Putting air pollution on the map

While the nature of air pollution may have changed in recent decades, it still has a significant impact on our health and wellbeing across the world, especially for those with underlying respiratory conditions. Arne Berndt, owner / adviser at SoundPLAN GmbH and SoundPLAN International LLC looks at the problems causes by air pollution and how mapping software can help alleviate its worst affects.

The World Health Organisation (WHO) reports that air pollution is the world’s largest single environmental health risk. It says that in 2012 one in eight of total global deaths (around 7 million people) was the result of air pollution exposure. Reducing air pollution and people’s exposure to it could therefore save millions of lives.

Air pollution’s link to respiratory diseases, including acute respiratory infections and chronic obstructive pulmonary diseases is well established. There is also a lesser known, but strong correlation between exposure to air pollution and cardiovascular diseases, such as strokes, ischaemic heart disease and cancer. At the other end of the scale air pollution can cause temporary ailments such as headaches and skin rashes.

Air pollution sources

Air pollution comes from a variety of sources including chemical use (in the home as well as industrial processes), any form of combustion, or any process that produces large amounts of dust, including natural phenomena such as volcanic eruptions and forest fires.

Occurrences of heavy smog have declined, thanks to various initiatives around the world to reduce pollutants, including smoke and sulphur dioxide emissions, such as the ‘Clean Air for Europe Act’ and the USA’s ‘Clean Air Act’. However, at the end of November 2015, authorities in Beijing, China issued their highest smog warning of the year to date as pollution monitoring equipment showed levels 17 times above those considered safe by the WHO, in parts of the city. The pollution is caused largely by the Chinese coal-burning power industry.

Globally, it is however, traffic that is now the largest single contributor to air pollution around the world, although power plants and factories also make an important contribution.
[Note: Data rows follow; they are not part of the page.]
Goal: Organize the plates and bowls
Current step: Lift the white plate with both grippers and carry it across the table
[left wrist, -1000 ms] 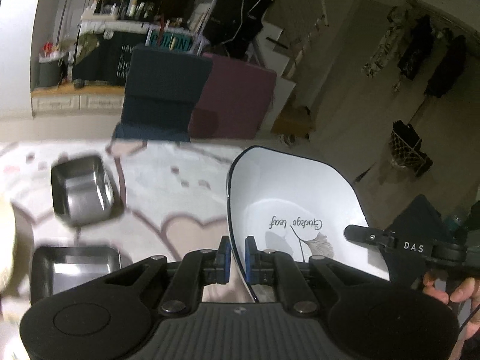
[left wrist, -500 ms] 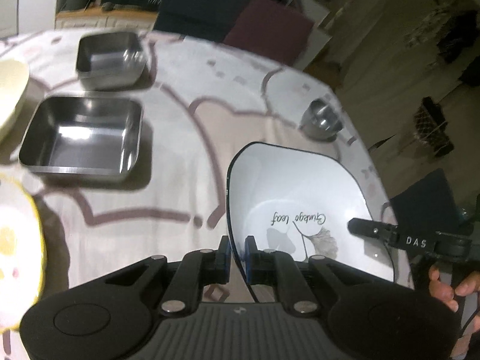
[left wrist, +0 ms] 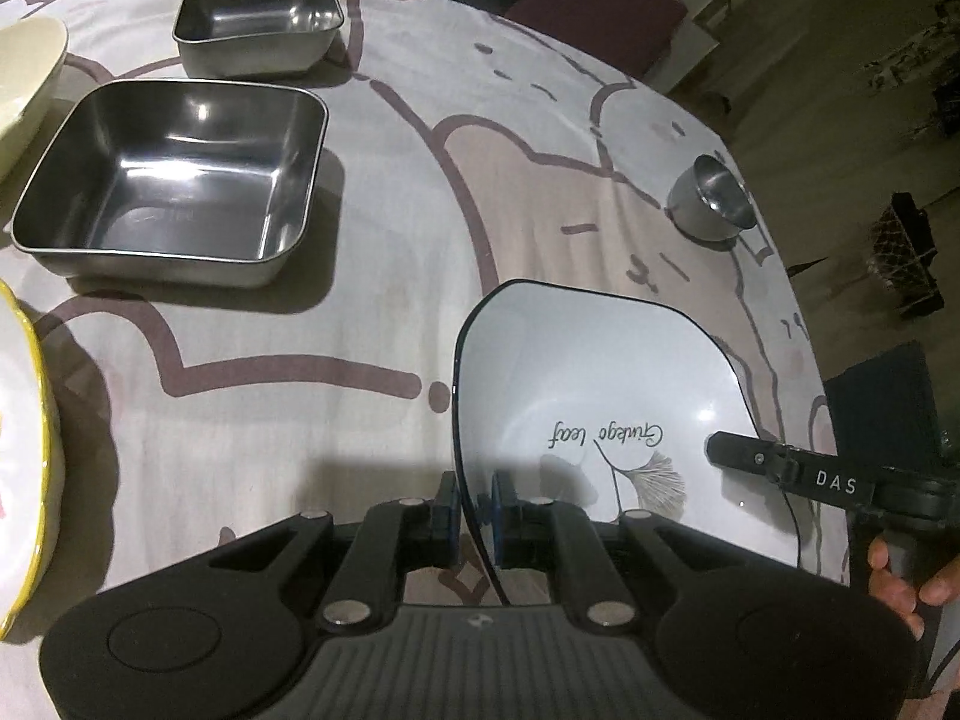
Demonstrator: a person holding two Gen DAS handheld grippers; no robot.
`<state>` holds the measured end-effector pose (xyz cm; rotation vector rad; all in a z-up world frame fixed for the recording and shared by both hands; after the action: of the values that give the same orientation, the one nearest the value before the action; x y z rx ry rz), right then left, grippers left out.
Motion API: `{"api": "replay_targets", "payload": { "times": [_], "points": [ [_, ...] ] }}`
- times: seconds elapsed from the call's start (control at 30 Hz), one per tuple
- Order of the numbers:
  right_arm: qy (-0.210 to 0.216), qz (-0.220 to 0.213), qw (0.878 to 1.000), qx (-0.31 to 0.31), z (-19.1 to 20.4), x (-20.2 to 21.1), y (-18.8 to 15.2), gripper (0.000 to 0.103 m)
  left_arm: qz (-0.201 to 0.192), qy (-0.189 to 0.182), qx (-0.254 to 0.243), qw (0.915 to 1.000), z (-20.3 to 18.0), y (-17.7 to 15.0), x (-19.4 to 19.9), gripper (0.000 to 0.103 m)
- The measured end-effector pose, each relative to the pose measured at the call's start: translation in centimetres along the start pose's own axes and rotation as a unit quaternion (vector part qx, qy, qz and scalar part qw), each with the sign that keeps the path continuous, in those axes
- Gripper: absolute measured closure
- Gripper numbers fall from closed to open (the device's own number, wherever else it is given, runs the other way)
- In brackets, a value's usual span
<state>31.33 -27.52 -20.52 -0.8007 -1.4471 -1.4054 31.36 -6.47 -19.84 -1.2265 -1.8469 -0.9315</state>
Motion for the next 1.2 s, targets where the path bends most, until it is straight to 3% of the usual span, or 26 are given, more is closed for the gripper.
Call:
{"api": "replay_targets", "payload": {
  "times": [1.2],
  "points": [
    [-0.013,0.053,0.998,0.022,0.9,-2.0,-0.8,0.077,0.013,0.030,-0.028,0.9991,0.3,-0.7,-1.0,0.091]
  ]
}}
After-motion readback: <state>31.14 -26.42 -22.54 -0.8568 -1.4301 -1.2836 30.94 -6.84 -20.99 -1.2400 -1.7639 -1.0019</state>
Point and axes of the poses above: each gripper's, at about its wrist camera, not at the fingertips, and x roughly against the way its jaws point, z to its left, y to its top, the point moved 3 cm from there along -x, roughly the way its jaws point, and after that the axes turned 15 degrees about x, right-handed, at the moved point
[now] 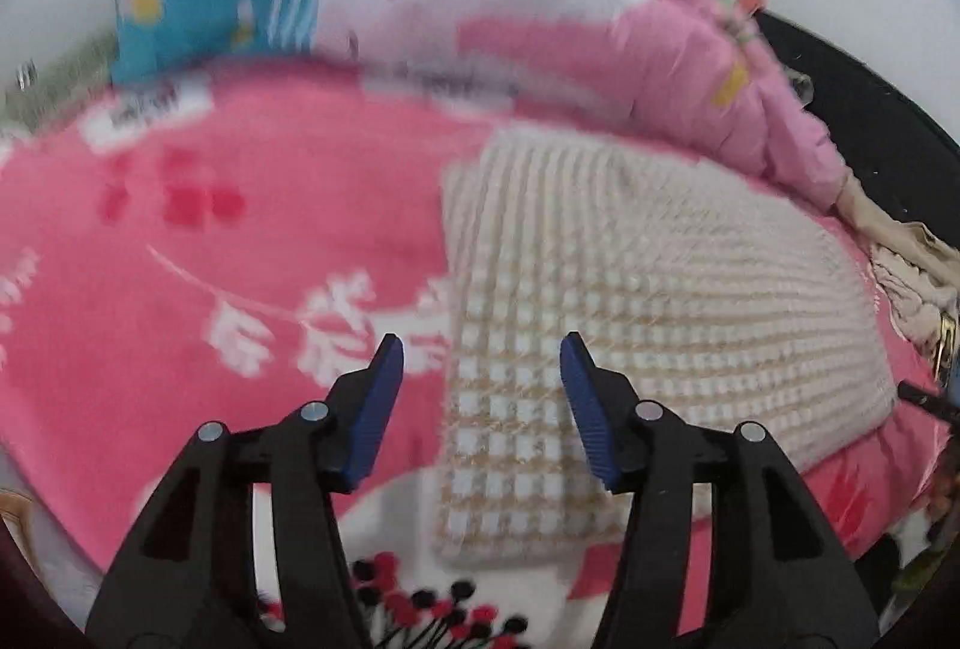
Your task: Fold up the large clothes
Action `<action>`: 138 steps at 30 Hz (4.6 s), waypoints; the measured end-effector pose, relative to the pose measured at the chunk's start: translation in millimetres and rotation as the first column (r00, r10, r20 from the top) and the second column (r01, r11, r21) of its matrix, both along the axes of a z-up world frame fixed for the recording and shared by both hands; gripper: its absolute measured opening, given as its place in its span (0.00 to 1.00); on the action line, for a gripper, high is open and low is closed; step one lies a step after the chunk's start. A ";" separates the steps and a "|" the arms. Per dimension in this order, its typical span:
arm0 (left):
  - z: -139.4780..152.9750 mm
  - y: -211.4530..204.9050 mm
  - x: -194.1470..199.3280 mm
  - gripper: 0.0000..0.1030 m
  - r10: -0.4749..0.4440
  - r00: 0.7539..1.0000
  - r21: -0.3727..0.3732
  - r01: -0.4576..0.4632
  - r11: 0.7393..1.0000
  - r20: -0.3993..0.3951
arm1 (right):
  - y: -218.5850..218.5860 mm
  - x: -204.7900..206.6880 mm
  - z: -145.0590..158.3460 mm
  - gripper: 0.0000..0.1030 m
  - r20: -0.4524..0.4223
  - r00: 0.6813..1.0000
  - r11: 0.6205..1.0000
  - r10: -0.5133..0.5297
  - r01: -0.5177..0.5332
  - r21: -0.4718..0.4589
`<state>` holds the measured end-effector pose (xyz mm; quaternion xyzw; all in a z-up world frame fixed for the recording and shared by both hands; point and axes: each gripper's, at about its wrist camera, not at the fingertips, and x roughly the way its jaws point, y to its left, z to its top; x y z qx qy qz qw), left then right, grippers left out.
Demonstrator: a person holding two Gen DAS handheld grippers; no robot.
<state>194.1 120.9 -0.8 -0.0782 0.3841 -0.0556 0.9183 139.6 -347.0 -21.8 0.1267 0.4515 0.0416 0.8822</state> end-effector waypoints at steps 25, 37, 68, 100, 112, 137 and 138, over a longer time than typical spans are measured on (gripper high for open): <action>-52.3 -138.0 -36.8 0.83 -0.108 0.989 0.192 0.125 0.973 -0.097 | 135.9 13.2 -37.9 0.76 0.000 0.996 0.970 0.086 -0.084 -0.229; 24.5 -123.1 -139.6 0.93 -0.055 0.995 0.150 0.042 0.988 0.080 | 140.6 -89.0 18.0 0.89 0.059 0.997 0.987 0.058 -0.048 -0.153; 43.0 -120.9 -137.2 0.93 0.048 0.999 0.214 -0.042 0.976 -0.021 | 160.8 -93.0 44.7 0.94 0.065 0.998 0.972 -0.009 0.023 -0.233; 31.9 -120.2 -135.2 0.93 0.033 0.997 0.188 -0.019 0.982 -0.071 | 164.8 -91.1 45.0 0.94 0.056 0.998 0.969 -0.011 0.024 -0.246; 28.2 -126.8 -134.8 0.93 0.016 0.996 0.185 0.000 0.983 -0.085 | 164.2 -89.7 42.9 0.94 0.045 0.999 0.968 -0.010 0.021 -0.250; 30.4 -126.1 -131.6 0.93 0.018 0.996 0.179 -0.003 0.984 -0.083 | 163.1 -86.8 42.7 0.94 0.041 0.999 0.965 0.000 0.011 -0.262; 30.4 -125.9 -131.6 0.93 0.019 0.996 0.179 -0.004 0.984 -0.082 | 163.9 -86.6 42.7 0.94 0.041 0.999 0.965 0.000 0.011 -0.263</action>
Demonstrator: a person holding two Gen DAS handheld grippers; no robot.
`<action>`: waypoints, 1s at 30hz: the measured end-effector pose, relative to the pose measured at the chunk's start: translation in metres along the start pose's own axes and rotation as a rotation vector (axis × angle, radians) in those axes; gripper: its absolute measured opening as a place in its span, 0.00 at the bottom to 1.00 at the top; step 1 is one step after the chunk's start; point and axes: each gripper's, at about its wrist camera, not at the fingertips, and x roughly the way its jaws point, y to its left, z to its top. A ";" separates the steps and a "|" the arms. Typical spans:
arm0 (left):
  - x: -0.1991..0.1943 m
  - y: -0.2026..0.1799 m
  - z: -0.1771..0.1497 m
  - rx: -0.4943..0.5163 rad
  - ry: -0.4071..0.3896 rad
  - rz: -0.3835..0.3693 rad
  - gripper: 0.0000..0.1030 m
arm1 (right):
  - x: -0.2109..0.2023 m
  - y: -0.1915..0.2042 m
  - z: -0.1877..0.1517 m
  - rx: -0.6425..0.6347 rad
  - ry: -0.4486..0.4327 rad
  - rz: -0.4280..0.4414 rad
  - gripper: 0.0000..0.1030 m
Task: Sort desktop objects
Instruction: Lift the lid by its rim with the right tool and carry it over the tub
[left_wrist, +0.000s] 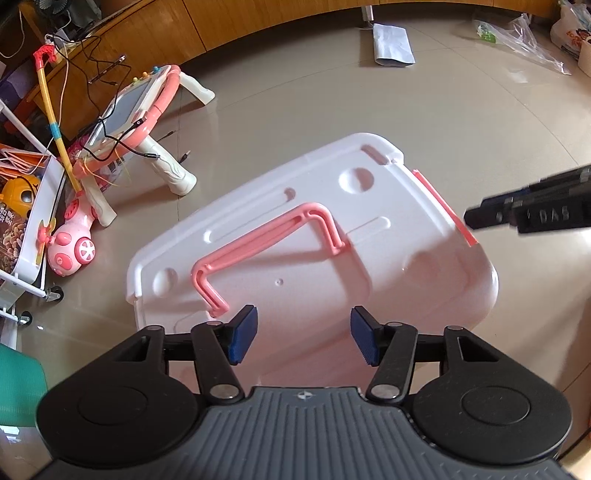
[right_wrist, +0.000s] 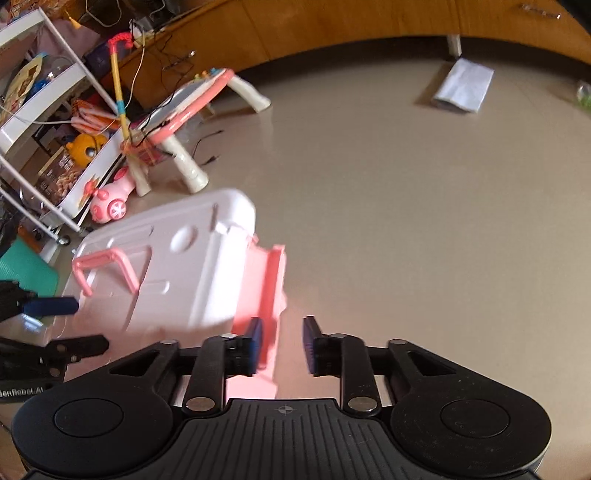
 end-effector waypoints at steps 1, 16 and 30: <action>0.000 0.000 0.000 0.000 0.000 0.001 0.58 | 0.003 0.001 -0.001 -0.002 0.005 0.000 0.26; 0.002 0.001 0.002 -0.005 -0.002 0.019 0.61 | -0.001 0.003 -0.004 0.024 -0.001 0.045 0.05; 0.001 0.005 -0.001 -0.037 -0.010 0.008 0.63 | -0.020 0.052 0.006 -0.168 -0.030 0.021 0.06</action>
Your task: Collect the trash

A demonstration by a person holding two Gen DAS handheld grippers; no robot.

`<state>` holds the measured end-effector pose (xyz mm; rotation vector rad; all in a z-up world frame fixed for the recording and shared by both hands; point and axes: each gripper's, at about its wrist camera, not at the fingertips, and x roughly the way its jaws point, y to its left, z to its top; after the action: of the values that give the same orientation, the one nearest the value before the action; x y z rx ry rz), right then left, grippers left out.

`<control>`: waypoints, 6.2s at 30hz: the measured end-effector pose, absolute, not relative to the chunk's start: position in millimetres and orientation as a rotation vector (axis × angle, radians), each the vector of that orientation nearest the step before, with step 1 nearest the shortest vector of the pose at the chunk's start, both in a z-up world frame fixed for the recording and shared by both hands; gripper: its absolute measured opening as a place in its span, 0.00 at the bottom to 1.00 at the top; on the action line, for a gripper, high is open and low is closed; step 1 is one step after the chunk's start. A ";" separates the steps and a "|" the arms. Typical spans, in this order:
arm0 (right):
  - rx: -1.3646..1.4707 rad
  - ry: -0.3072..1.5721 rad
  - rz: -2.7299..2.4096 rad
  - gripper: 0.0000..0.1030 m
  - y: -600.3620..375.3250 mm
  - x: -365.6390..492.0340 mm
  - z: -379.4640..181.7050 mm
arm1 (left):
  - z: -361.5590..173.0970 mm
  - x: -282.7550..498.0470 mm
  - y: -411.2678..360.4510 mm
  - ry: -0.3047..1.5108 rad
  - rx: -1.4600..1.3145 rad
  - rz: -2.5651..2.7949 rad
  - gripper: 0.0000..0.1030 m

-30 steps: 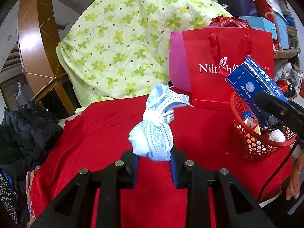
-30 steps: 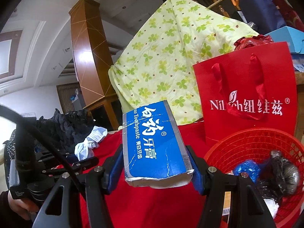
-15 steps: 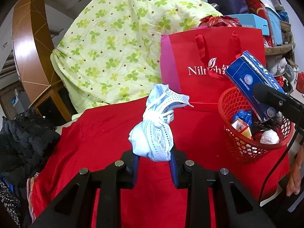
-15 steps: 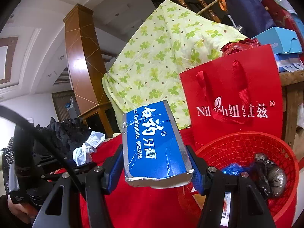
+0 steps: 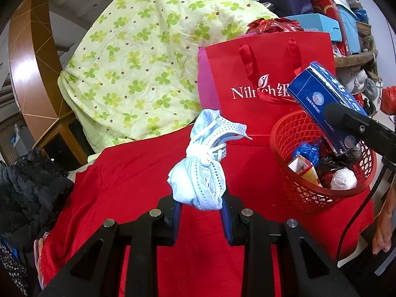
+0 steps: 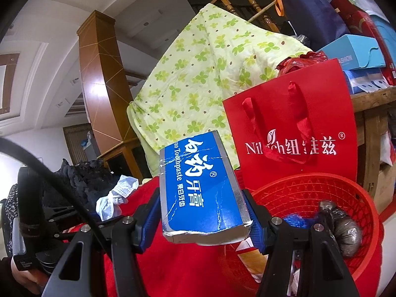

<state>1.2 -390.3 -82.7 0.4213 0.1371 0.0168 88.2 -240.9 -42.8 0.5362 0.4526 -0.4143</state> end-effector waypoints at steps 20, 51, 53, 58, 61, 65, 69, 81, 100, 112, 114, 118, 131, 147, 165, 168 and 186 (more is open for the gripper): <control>0.450 0.122 -0.030 0.63 -404.1 -18.5 -84.5 | -48.6 81.4 -266.5 0.455 0.565 -0.458 0.29; 0.530 0.097 -0.109 0.63 -411.9 -42.5 -86.6 | -49.4 77.1 -309.0 0.443 0.608 -0.552 0.29; 0.537 0.096 -0.118 0.64 -414.8 -43.6 -87.1 | -49.1 76.5 -312.5 0.442 0.608 -0.561 0.29; 0.569 0.093 -0.128 0.64 -425.4 -46.5 -89.7 | -51.0 75.9 -321.4 0.438 0.616 -0.577 0.29; 0.579 0.091 -0.139 0.64 -429.6 -48.1 -90.6 | -51.7 76.7 -325.0 0.440 0.611 -0.589 0.29; 0.614 0.089 -0.146 0.64 -439.4 -50.3 -93.6 | -54.5 77.7 -331.2 0.453 0.579 -0.652 0.29; 0.666 0.094 -0.160 0.64 -452.8 -52.8 -98.7 | -60.3 78.9 -338.6 0.470 0.536 -0.751 0.29; 0.861 0.147 -0.158 0.72 -486.5 -48.4 -121.9 | -86.0 91.5 -360.0 0.590 0.433 -0.888 0.64; 0.731 0.101 -0.170 0.82 -453.4 -37.4 -103.9 | -68.4 88.7 -283.1 0.546 0.412 -0.632 0.86; 0.645 0.112 -0.248 0.82 -433.5 -32.7 -103.3 | -40.8 82.5 -244.6 0.491 0.388 -0.547 0.88; 0.617 0.119 -0.274 0.82 -427.4 -36.1 -102.4 | -37.8 80.0 -240.4 0.480 0.390 -0.540 0.89; 0.560 0.124 -0.327 0.82 -409.0 -54.8 -100.4 | -31.1 76.0 -231.6 0.454 0.394 -0.530 0.94; 0.398 0.172 -0.448 0.89 -357.9 -124.9 -42.4 | -9.7 47.0 -204.0 0.390 0.382 -0.516 0.96; 0.378 0.298 -0.456 0.89 -309.2 -144.0 2.3 | 34.3 12.4 -153.7 0.325 0.334 -0.458 0.98; 0.316 0.317 -0.473 0.89 -279.4 -159.5 22.6 | 55.9 -6.4 -141.6 0.289 0.328 -0.451 0.98; 0.304 0.318 -0.473 0.89 -274.9 -162.1 25.3 | 56.7 -8.5 -140.6 0.291 0.327 -0.445 0.98; 0.295 0.355 -0.470 0.89 -270.2 -154.1 19.2 | 52.9 -7.9 -129.1 0.306 0.324 -0.420 0.98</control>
<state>-154.1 -270.2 19.2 0.2947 0.3548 -0.4697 -7.9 -129.1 52.9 0.3242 0.3059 -0.4196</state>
Although modern vehicles are more environmentally friendly than earlier models, the sheer volume of them means that pollution from vehicles has increased dramatically and is a significant risk to health.

Mapping air pollution

To combat this global health menace, many countries’ planning processes require calculations for the dispersal of air pollution, when developing new buildings and infrastructure. Mapping software is used to bridge the gap between the science needed to understand it and engineering being planned to mitigate it. ‘Dispersal’ refers to what happens to the pollution during and after its introduction into the atmosphere. Understanding this can help people identify and control it.

Air pollution dispersal has become the focus for environmental conservationists and governmental environmental protection agencies (local, state, province and national) in many countries as a means of air pollution control.

Air pollution is measured at monitoring stations in a number of locations, but terrain and weather factors mean that levels can vary greatly even in small areas, making wide-scale accurate measurements difficult.

Therefore instead of relying on measurements a number of models are available to map air pollution dispersal. These range from ‘simple’ Gauss models up to complex prognostic models. The model selection depends strongly on the task and the available data.

Air pollution models are highly dependent on the meteorological situation for the dispersal calculation, requiring multiple meteorological scenarios. In order to correctly assess the pollution load for average and various percentiles, it is paramount to simulate the dispersal of the pollutants for a wide variety of wind directions and scenarios. An added variant is that the air pollutants are often reactive gases which change over time under the presence of UV light.

Robust and reliable

The results of air pollution models are often critical in planning processes and need to be robust enough to withstand the scrutiny of the court system. It is essential that they can be validated and have well-defined boundary conditions, are supported by a team of experts and used by well-trained people.

The management of meteorological conditions and the control of different scenarios are a constant focus for developers and software improvements regularly mean what was impossible yesterday might be possible today. Measured meteorological data must be assessed profoundly and modified very cautiously, especially if the reference meteorological station is outside the investigation area. Developers continually add tools to assess, complete and modify data.

Consequently, the air pollution mapping software has become a powerful tool to save time and avoid nasty surprises when inspecting calculation results. Some software includes diagrams to analyse background pollution measurement and to deliver supporting arguments to why the background concentrations need to be adjusted.

If poor measurements cannot be rectified, this software helps visualise data problems and supplies good arguments for better data.

Mitigating air pollution

The ideal situation would be to reduce air pollution and eventually eliminate man-made sources. While progress is being made in this direction, there would need to be a major scientific breakthrough or global change in lifestyle to significantly alter current levels. Transport and power are such integral parts of modern life that air pollution is here to stay for the foreseeable future. Therefore it is vitally important that we monitor, map and disperse as much air pollution as possible to lessen the impact on health across the world. Mapping software plays a key role in that task and with developments happening all the time, anyone involved in air pollution monitoring or dispersal should speak to an expert to get the latest information.